WHAT YOU ARE ASKED TO DO: Every line of the records below that holds the word "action" belongs in the answer.

Stored entries:
---+---

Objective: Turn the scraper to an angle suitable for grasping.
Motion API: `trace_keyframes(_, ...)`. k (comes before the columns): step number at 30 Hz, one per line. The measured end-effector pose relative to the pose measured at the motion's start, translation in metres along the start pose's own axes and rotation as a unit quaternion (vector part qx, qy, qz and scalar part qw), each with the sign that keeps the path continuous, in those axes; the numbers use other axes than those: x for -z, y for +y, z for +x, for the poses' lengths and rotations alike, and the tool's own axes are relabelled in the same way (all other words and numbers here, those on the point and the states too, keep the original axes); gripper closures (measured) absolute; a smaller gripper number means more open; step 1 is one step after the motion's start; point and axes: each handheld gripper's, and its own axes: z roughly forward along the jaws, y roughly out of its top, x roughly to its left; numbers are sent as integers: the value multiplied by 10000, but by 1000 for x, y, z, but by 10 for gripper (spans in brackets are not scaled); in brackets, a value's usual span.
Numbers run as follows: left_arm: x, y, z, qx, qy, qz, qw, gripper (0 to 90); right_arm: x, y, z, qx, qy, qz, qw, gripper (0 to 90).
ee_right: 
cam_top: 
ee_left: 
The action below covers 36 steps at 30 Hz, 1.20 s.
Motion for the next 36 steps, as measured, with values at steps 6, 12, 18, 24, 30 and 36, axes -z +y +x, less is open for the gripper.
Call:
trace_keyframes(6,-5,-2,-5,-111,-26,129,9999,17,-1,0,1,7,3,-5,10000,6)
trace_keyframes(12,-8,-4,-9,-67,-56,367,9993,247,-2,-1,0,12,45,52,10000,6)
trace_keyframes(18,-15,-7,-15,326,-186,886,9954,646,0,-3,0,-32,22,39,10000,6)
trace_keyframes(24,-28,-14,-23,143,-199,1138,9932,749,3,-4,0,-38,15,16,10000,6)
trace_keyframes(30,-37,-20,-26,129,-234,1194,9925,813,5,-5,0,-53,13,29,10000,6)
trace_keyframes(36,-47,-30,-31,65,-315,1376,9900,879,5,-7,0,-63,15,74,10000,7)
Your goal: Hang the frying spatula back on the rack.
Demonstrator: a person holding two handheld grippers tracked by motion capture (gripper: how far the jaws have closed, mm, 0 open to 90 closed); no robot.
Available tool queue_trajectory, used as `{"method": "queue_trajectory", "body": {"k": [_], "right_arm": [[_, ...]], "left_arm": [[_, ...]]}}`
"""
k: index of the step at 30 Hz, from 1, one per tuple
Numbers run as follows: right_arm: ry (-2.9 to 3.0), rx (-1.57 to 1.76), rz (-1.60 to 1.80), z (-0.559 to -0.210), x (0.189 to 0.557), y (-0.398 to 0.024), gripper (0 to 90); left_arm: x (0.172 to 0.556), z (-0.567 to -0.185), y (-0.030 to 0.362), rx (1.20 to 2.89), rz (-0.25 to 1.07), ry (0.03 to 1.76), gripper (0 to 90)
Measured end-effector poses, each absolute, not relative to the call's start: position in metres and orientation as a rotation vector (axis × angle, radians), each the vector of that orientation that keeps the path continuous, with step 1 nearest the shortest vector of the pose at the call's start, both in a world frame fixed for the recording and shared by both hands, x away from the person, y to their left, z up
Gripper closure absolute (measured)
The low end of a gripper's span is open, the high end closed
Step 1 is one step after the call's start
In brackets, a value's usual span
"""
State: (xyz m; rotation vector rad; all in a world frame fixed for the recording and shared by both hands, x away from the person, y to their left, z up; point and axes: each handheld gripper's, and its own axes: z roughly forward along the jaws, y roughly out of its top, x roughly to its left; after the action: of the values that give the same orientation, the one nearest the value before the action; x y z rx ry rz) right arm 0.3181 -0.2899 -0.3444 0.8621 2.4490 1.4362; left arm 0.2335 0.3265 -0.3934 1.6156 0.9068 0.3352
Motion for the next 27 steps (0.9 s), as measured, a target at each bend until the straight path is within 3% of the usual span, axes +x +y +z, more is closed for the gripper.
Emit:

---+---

FINISHED TASK:
The action below covers 36 steps at 30 Hz, 1.20 s.
State: (xyz m; rotation vector rad; all in a world frame fixed for the recording and shared by both hands, x away from the person, y to their left, z up; point and axes: each handheld gripper's, and its own axes: z roughly forward along the jaws, y roughly out of its top, x roughly to its left; after the action: of the values that give the same orientation, the one nearest the value before the action; x y z rx ry rz) right arm 0.3181 -0.2899 -0.3444 0.8621 2.4490 1.4362; left arm 0.2335 0.3265 -0.3934 1.6156 0.9068 0.3352

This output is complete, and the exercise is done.